Background and Objective:
Breast cancer is the most common cancer among women worldwide, making early detection through breast screening crucial for improving patient outcomes. Digital Breast Tomosynthesis (DBT) is an advanced radiographic technique that enhances clarity over traditional mammography by compiling multiple X-ray images into a 3D reconstruction, thereby improving cancer detection rates. However, the large volume of data generated by DBT poses a challenge for timely analysis.
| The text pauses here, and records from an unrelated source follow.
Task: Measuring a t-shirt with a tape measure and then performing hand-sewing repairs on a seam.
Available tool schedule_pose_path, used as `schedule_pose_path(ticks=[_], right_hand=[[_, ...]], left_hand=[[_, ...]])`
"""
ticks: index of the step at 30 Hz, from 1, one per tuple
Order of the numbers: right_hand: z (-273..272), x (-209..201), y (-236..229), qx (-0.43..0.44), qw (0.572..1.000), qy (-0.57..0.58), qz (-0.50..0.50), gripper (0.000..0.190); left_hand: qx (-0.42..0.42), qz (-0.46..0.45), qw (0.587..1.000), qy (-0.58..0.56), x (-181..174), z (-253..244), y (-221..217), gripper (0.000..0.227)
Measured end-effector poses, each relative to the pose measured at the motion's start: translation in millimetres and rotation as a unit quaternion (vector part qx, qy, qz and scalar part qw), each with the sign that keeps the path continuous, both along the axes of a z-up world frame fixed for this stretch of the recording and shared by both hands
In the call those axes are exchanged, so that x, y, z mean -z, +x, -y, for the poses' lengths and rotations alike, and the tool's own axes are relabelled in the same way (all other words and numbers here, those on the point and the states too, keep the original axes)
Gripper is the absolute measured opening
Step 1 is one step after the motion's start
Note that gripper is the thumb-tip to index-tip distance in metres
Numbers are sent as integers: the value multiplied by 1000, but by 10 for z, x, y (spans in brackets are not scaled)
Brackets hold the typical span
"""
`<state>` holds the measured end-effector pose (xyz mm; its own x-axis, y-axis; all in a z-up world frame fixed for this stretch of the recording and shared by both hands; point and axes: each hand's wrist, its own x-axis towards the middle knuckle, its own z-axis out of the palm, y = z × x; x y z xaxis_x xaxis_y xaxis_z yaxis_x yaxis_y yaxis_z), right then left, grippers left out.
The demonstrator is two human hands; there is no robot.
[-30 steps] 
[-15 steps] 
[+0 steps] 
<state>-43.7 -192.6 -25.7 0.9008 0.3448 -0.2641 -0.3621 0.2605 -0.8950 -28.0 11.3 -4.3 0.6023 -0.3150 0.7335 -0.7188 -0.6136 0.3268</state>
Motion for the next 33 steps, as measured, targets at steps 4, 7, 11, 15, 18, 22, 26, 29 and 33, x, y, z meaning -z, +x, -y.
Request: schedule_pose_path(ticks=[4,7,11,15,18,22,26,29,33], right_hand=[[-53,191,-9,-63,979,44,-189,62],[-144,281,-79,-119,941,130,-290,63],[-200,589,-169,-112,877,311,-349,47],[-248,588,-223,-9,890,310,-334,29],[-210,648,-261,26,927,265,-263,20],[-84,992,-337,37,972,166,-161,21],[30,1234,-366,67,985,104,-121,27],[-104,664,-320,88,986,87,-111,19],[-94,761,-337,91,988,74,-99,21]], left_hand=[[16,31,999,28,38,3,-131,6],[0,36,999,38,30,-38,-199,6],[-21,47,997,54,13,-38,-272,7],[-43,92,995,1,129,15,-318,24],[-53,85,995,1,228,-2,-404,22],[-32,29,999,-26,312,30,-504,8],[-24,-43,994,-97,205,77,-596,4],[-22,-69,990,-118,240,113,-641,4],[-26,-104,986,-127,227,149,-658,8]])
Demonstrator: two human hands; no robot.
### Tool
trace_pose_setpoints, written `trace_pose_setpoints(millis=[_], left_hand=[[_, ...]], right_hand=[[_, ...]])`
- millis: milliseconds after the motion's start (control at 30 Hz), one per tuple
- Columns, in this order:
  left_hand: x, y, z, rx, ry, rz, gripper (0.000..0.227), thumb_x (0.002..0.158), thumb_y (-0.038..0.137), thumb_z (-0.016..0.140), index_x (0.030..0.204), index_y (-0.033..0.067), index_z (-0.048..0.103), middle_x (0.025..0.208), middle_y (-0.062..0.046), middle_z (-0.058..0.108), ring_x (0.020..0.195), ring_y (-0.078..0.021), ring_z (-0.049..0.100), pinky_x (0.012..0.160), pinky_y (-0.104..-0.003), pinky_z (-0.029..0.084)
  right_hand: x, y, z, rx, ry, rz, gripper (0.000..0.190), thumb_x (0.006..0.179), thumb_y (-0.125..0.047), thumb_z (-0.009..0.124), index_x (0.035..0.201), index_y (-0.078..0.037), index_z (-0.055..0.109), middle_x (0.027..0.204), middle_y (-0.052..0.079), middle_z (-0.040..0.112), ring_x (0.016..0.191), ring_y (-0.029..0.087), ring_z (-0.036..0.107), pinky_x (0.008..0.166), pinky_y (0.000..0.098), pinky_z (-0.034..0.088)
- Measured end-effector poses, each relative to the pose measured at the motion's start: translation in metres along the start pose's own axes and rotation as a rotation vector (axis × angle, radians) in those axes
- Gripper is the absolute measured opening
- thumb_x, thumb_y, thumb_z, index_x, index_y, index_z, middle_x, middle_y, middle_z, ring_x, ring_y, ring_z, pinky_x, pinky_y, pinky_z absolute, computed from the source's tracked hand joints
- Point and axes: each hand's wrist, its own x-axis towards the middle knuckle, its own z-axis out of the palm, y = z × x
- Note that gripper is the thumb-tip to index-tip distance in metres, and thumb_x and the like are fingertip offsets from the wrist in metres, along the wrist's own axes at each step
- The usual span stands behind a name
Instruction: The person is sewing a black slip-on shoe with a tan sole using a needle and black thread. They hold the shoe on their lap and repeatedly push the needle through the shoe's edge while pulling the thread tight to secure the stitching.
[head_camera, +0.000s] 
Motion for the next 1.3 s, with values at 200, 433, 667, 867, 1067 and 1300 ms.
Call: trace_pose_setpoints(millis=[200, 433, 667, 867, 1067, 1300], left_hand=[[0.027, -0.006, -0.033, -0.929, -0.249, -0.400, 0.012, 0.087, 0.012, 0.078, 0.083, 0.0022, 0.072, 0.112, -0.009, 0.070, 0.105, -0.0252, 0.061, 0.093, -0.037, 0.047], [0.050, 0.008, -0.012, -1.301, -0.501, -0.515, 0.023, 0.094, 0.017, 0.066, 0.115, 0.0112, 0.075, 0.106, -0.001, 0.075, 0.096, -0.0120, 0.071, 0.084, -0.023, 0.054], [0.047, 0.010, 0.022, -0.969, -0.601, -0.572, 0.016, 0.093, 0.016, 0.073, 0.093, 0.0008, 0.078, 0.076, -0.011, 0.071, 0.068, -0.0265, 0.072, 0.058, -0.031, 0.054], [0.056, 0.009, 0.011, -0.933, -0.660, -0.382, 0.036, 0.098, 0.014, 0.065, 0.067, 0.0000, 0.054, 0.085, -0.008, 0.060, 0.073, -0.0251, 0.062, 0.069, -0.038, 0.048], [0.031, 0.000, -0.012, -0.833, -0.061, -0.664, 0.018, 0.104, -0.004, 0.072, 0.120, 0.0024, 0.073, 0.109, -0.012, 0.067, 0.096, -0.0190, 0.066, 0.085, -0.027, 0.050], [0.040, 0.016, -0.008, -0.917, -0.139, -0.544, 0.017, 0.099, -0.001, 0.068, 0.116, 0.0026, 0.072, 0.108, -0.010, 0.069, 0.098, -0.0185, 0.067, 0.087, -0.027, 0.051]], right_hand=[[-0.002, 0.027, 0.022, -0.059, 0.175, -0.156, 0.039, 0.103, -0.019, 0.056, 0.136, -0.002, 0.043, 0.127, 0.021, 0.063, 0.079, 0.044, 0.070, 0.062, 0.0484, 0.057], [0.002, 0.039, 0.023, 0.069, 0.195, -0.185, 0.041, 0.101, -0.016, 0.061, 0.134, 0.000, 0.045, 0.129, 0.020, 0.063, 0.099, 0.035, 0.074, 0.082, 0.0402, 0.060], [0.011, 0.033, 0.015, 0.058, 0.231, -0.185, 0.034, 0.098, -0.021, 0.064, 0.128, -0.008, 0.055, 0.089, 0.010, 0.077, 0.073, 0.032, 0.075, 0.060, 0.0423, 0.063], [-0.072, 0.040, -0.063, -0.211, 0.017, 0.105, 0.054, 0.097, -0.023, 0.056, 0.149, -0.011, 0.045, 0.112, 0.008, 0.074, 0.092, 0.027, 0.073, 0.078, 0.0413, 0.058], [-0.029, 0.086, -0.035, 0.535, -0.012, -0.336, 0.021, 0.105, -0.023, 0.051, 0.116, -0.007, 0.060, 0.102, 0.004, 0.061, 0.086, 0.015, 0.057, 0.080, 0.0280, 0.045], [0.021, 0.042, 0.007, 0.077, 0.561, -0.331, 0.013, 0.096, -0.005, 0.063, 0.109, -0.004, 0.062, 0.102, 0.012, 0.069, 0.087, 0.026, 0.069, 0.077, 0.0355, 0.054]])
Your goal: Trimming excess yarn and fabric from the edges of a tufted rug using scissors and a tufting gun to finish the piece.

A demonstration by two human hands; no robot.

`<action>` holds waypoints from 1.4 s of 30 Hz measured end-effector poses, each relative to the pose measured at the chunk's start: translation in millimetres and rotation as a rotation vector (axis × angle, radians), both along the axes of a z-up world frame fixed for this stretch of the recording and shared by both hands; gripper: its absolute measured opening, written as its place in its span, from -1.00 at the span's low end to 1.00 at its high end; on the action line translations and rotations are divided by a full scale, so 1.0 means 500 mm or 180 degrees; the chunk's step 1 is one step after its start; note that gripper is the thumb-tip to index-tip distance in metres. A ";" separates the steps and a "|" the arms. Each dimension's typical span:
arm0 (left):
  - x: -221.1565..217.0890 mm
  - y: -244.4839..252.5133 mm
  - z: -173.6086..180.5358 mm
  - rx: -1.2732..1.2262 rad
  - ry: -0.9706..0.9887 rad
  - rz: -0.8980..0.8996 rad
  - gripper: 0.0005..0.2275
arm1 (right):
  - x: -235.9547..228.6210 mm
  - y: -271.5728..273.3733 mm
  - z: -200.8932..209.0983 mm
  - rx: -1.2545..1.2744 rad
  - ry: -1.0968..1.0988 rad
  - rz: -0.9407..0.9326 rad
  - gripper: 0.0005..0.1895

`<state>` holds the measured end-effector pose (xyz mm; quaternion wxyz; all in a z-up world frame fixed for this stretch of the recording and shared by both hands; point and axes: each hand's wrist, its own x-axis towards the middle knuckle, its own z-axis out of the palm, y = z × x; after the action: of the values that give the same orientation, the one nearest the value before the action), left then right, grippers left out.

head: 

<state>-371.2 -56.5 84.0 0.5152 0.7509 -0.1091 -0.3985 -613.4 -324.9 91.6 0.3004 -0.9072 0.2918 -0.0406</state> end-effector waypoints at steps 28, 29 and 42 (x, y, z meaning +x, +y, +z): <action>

This study aims to introduce a transparent AI system that expedites the analysis of DBT scans while ensuring interpretability.

Methods:
The study employs a two-stage deep learning process. The first stage uses state-of-the-art Neural Network (NN) models, specifically YOLOv5 and YOLOv8, to detect lesions within the scans. An ensemble method is also explored to enhance detection capabilities. The second stage involves classifying the identified lesions using ProtoPNet, which leverages prototypical part learning to distinguish between benign and cancerous lesions. The system is designed to facilitate clear interpretability in decision-making, which is crucial for medical diagnostics.

Results:
The AI system's performance, validated by expert radiologists, demonstrates competitive recall rates. The evaluation metrics include precision, sensitivity, and specificity values, highlighting the system's potential for future clinical relevance. Despite challenges such as dataset limitations and the need for more accurate ground truth annotations, the approach shows significant advancement in applying AI to DBT scans.

Conclusions:
This study contributes to the growing field of AI in breast cancer screening by emphasizing the need for systems that are not only accurate but also transparent and interpretable. The proposed AI system marks a significant step forward in the timely and accurate analysis of DBT scans, with potential implications for improving early breast cancer detection and patient outcomes.